§ **Source material**

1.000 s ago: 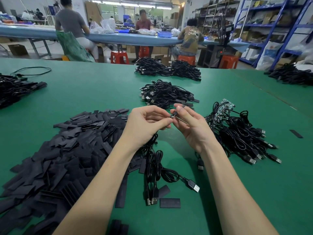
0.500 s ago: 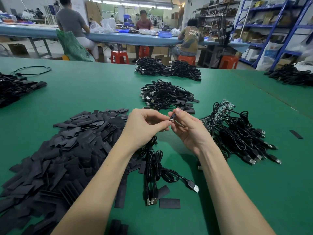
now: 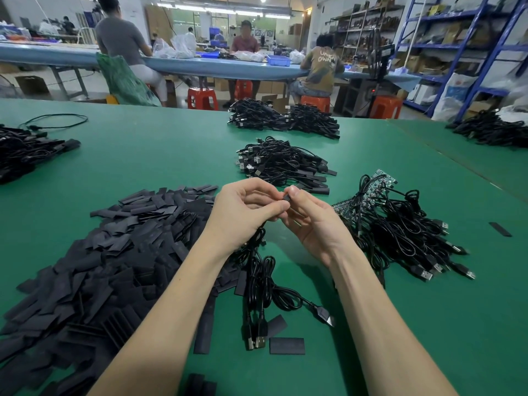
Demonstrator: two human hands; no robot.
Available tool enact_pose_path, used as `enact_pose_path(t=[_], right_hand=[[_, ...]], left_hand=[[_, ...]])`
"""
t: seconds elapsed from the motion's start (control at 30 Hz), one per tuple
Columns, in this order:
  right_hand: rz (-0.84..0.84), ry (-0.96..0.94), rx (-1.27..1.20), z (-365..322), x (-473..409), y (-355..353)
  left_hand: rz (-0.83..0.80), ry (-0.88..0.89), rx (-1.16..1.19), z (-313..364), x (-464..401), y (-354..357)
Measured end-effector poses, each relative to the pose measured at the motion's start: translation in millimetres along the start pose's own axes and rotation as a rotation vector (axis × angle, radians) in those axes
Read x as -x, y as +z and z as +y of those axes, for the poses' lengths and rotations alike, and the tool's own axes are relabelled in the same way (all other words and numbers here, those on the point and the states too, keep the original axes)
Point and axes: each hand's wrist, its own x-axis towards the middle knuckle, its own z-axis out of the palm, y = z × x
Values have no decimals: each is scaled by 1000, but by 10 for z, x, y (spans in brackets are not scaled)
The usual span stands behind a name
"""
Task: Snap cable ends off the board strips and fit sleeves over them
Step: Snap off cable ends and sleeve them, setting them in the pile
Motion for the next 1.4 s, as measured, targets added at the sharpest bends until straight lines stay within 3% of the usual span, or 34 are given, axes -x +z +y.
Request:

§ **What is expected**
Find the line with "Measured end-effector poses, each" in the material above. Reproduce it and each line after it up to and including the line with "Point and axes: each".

§ **Answer for this exercise**
Measured end-effector poses, each relative to the pose measured at the motion's start: translation in millimetres along the start pose's own axes and rotation as a rotation vector (axis × angle, radians) in those axes
Read x as -x, y as +z and z as +y of those axes, for the poses' lengths and rotations alike, and the tool's own axes are relabelled in the same way (all other words and numbers here, those on the point and the states too, keep the original axes)
Point and axes: each hand's wrist, its own x-axis towards the middle knuckle, its own z-axis out of the palm, y = z × x

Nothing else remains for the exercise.